[Opening Dataset extract section]

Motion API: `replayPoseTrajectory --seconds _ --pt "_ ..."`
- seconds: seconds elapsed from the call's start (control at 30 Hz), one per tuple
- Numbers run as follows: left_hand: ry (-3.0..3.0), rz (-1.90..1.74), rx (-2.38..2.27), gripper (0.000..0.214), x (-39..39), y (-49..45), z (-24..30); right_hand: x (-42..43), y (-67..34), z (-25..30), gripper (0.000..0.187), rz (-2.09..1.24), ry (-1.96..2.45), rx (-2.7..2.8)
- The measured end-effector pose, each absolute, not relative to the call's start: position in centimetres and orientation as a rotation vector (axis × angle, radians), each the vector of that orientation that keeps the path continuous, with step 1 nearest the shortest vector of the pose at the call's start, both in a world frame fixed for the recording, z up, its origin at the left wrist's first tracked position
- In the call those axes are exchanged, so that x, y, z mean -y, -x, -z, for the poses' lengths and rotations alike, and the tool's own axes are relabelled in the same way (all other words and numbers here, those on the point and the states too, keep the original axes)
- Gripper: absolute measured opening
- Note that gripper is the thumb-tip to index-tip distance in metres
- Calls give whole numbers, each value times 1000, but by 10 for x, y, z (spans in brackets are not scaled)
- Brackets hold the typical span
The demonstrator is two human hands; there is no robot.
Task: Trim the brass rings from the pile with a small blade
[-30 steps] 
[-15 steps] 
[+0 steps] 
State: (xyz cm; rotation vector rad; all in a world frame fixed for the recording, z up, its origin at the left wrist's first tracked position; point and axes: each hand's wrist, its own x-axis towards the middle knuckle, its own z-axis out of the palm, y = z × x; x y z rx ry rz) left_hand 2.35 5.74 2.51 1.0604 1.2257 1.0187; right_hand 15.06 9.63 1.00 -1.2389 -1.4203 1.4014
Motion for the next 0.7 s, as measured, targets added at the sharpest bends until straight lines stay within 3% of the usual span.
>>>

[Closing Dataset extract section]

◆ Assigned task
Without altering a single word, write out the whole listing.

◆ Output
Motion API: `replayPoseTrajectory --seconds _ --pt "_ ..."`
- seconds: seconds elapsed from the call's start (control at 30 Hz), one per tuple
- Numbers run as follows: left_hand: ry (-3.0..3.0), rz (-1.90..1.74), rx (-2.38..2.27), gripper (0.000..0.214), x (-39..39), y (-49..45), z (-24..30); right_hand: x (-42..43), y (-67..34), z (-25..30), gripper (0.000..0.187), rz (-2.09..1.24), ry (-1.96..2.45), rx (-2.7..2.8)
- The measured end-effector pose, each absolute, not relative to the call's start: position in centimetres and orientation as a rotation vector (axis × angle, radians), each the vector of that orientation that keeps the path continuous, with step 1 nearest the shortest vector of the pose at the call's start, both in a world frame fixed for the recording, z up, its origin at the left wrist's first tracked position
- In the call those axes are exchanged, so that x, y, z mean -y, -x, -z, for the poses' lengths and rotations alike, and the tool's own axes are relabelled in the same way (all other words and numbers here, those on the point and the states too, keep the original axes)
- Gripper: absolute measured opening
- Note that gripper is the thumb-tip to index-tip distance in metres
- Calls give whole numbers, each value times 1000, but by 10 for x, y, z (spans in brackets are not scaled)
- Brackets hold the typical span
The demonstrator is two human hands; there is no robot.
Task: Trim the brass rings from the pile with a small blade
[-30 steps] 
[-15 steps] 
[+0 steps] 
State: (xyz cm; rotation vector rad; all in a world frame fixed for the recording, z up, its origin at the left wrist's first tracked position; point and axes: each hand's wrist, its own x-axis towards the middle knuckle, its own z-axis out of the palm, y = z × x; x y z rx ry rz) left_hand 2.35 5.74 2.51 1.0604 1.2257 1.0187; right_hand 15.06 9.63 1.00 -1.2389 -1.4203 1.4014
Motion for the next 0.7 s, as measured, targets added at the sharpest bends until straight lines stay within 3% of the usual span.
>>>

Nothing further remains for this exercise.